Therapiehund

von
Elisabeth

Ich bekomme keine ambulante Therapie , weil ich nach Ansicht der Therapeuten viel zu krank bin und für eine stationäre Therapie bin auch zu krank. Nun habe ich mir überlegt, ob mir die DRV nicht helfen könnte bei der Anschaffung eines Therapiehundes. Ohne Therapie wird meine psychische Krankheit immer schlimmer und Hilfe bekomme ich von keinem Menschen. Kann ich da die DRV einspannen? Die Stiftung Cato will 5000 Euro für Anschaffung und Ausbildung.

von
Elisabeth

Ich vergaß zu erwähnen, dass ich Dauer-eu bin.

von
-_-

Das wäre mir neu. Sie sollten sich dann eher an die Krankenkasse oder eine Reha-Servicestelle wenden. Reha-Servicestellen unter http://www.deutsche-rentenversicherung.de/SharedDocs/de/Navigation/Beratung/beratungsstellen/Yellowmap_node.html nach Eingabe Ihrer Postleitzahl.

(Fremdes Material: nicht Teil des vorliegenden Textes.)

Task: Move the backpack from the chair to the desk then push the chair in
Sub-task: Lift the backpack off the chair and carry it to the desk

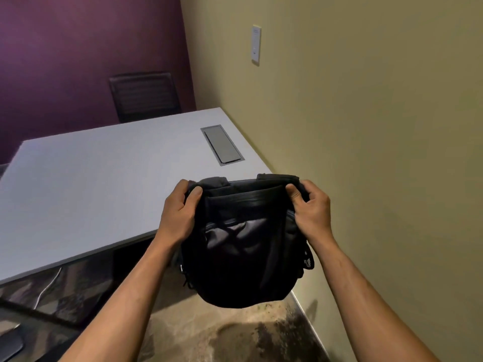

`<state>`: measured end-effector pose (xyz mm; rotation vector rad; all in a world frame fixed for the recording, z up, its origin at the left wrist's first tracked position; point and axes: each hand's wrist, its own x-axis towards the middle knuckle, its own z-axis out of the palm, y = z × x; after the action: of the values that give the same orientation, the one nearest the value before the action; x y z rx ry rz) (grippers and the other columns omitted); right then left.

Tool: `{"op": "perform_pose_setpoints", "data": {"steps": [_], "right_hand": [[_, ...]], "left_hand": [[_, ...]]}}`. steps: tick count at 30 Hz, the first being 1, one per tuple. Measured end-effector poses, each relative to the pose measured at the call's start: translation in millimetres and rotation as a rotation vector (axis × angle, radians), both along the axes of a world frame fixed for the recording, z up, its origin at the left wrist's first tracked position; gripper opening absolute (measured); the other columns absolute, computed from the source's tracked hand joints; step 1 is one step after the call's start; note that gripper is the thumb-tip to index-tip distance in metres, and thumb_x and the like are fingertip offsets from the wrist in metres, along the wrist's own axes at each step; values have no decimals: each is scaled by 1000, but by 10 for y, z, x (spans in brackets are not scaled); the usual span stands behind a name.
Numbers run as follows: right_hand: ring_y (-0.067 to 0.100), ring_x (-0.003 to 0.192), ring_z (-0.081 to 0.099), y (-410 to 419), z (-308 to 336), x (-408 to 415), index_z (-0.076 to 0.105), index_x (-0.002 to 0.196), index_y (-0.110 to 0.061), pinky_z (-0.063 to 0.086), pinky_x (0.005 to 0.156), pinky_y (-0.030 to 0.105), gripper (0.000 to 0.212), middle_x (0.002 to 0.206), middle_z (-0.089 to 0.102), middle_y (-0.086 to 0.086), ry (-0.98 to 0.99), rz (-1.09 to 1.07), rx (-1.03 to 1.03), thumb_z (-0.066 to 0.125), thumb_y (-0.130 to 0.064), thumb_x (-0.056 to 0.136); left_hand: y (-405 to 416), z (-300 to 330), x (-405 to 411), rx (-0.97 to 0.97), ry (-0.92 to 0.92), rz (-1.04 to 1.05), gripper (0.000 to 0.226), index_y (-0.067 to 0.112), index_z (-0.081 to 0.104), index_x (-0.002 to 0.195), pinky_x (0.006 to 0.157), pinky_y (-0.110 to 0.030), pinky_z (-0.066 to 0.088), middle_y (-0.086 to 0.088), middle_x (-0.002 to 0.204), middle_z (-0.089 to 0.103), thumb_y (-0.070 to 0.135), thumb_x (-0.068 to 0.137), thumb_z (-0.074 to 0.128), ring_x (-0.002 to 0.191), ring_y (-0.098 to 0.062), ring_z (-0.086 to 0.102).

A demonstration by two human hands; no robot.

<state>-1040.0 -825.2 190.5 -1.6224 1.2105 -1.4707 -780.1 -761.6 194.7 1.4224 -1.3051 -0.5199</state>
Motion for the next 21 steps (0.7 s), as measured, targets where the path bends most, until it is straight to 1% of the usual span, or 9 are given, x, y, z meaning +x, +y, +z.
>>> {"op": "perform_pose_setpoints", "data": {"steps": [3,5,9,10,14,16,18,20,21], "right_hand": [[7,66,54,-311,108,95,68,85,-22,47,62,34,36,71,65,-4,-10,25,-20,62,-57,84],[6,63,49,-517,166,187,67,83,-17,42,58,31,37,67,59,-8,-3,32,-36,61,-53,85],[2,60,44,-913,269,411,66,79,-16,38,55,23,33,62,54,-12,0,13,-65,61,-48,86],[2,60,45,-1012,296,470,66,79,-17,39,55,24,31,63,55,-11,0,11,-75,61,-47,86],[11,65,46,-1390,422,739,66,81,-6,42,59,37,39,71,60,19,11,-6,-116,62,-43,87],[15,66,45,-1563,493,886,64,82,0,42,59,41,42,73,59,25,15,-28,-123,62,-42,88],[12,65,44,-1732,544,1009,64,81,-1,40,58,38,40,67,57,16,-3,-68,-139,63,-41,89],[4,61,40,-1902,586,1117,62,76,-9,36,55,30,36,61,51,-11,-28,-110,-146,63,-43,89],[2,58,37,-1985,604,1175,61,73,-13,33,53,24,33,59,48,-15,-32,-127,-150,63,-42,89]], "left_hand": [[-272,87,78,-35,-14,34,15,26,55,83,62,-16,42,16,78,60,30,96,48,72,-5,54],[-469,135,153,-59,-25,46,16,29,52,80,61,-15,40,20,75,58,30,95,48,69,-2,52],[-899,198,393,-90,-42,36,19,19,54,84,64,-26,42,9,78,58,34,94,47,71,-10,52],[-1017,218,463,-96,-43,24,20,18,54,86,65,-28,43,5,79,58,34,94,47,72,-12,53],[-1492,356,758,-128,-64,-6,21,17,53,83,64,-27,42,6,77,56,33,94,47,71,-12,51],[-1739,434,909,-139,-68,-24,20,19,52,80,61,-21,40,13,72,55,32,95,47,67,-6,48],[-1992,511,1052,-147,-75,-55,19,23,51,78,59,-15,39,21,69,54,31,96,47,66,-2,48],[-2240,589,1171,-161,-77,-74,20,20,53,82,61,-15,40,22,71,55,33,95,47,67,-2,48],[-2359,626,1219,-171,-78,-82,20,18,53,83,62,-17,41,21,72,56,34,95,47,68,-3,49]]}}
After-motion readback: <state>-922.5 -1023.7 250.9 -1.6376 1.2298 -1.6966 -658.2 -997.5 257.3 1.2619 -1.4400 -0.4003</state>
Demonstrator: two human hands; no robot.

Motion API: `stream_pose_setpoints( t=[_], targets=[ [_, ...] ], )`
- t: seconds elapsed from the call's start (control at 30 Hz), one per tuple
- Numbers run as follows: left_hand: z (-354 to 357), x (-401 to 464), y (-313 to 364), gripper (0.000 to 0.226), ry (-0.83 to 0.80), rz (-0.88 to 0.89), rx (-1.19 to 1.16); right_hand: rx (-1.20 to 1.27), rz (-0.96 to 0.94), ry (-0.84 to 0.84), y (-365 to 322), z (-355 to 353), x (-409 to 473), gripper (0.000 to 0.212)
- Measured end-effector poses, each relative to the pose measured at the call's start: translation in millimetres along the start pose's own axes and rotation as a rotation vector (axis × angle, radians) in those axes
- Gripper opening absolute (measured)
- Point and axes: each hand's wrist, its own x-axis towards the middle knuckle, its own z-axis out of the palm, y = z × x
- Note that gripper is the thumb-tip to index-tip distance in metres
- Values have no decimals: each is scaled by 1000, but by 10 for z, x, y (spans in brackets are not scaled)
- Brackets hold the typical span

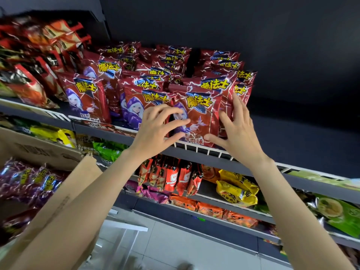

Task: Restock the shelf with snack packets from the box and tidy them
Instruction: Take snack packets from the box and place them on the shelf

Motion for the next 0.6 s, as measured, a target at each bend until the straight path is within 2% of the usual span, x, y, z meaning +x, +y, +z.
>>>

Die Rentenversicherung erbringt Leistungen zur medizinischen Rehabilitation, Leistungen zur Teilhabe am Arbeitsleben sowie ergänzende Leistungen, um ... sie möglichst dauerhaft in das Erwerbsleben wiedereinzugliedern. http://bundesrecht.juris.de/sgb_6/__9.html Liegt diese Voraussetzung bei Ihnen vor?

von
Elisabeth

Ich gehe davon aus, dass, wenn ich die Leistungsübernahme eine Therapiehundes von einem Leistungsträger bewilligt bekommen würde, mein Arzt auch den entsprechenden Antrag stellt. Mein Arzt würde auch den Antrag stellen. Meine Frage ist, ob die DRV überhaupt zuständig ist?
Ob Leistungen auf Teilhabe bei mir vorliegen wird vom Landschaftsverband geprüft. Aber die haben über meinen Widerspruch gegen die Leistungsverweigerung seit über einem Jahr nicht entschieden.

von
-_-

Sie sollten sich an eine Reha-Servicestelle wenden. Der Antrag wird an den zuständigen Leistungsträger weitergegeben.

Adressen unter http://www.deutsche-rentenversicherung.de/SharedDocs/de/Navigation/Beratung/beratungsstellen/Yellowmap_node.html nach Eingabe Ihrer Postleitzahl.

von
Schade

Bei einem auf Dauer erwerbsunfähigen Menschen (volle EU oder EU?) wäre die DRV nur dann für eine Reha zuständig, wenn infolge der Maßnahme zu erwarten wäre, dass die Berentung wegfallen könnte.

So gesehen müsste zu erwarten sein, dass Sie -wenn Sie den Hund hätten - wieder so "gesund" wären, dass Sie arbeiten können....na ja und ob das zu erwarten ist, fragen sie bitte Ihre Ärzte und Therapeuten.

Ihnen einen "Lebenskameraden" zu finanzieren nur damit es Ihnen psychisch besser geht, gehört nicht zum Aufgabenspektrum der DRV.

von
Klemens

Zitiert von: Schade

Bei einem auf Dauer erwerbsunfähigen Menschen (volle EU oder EU?) wäre die DRV nur dann für eine Reha zuständig, wenn infolge der Maßnahme zu erwarten wäre, dass die Berentung wegfallen könnte.

So gesehen müsste zu erwarten sein, dass Sie -wenn Sie den Hund hätten - wieder so "gesund" wären, dass Sie arbeiten können....na ja und ob das zu erwarten ist, fragen sie bitte Ihre Ärzte und Therapeuten.

Ihnen einen "Lebenskameraden" zu finanzieren nur damit es Ihnen psychisch besser geht, gehört nicht zum Aufgabenspektrum der DRV.

Sehe ich genauso.

von Experte/in Experten-Antwort

Rehabilitationsleistungen von der DRV können Sie nur erhalten, wenn Sie dadurch voraussichtlich wieder erwerbsfähig werden.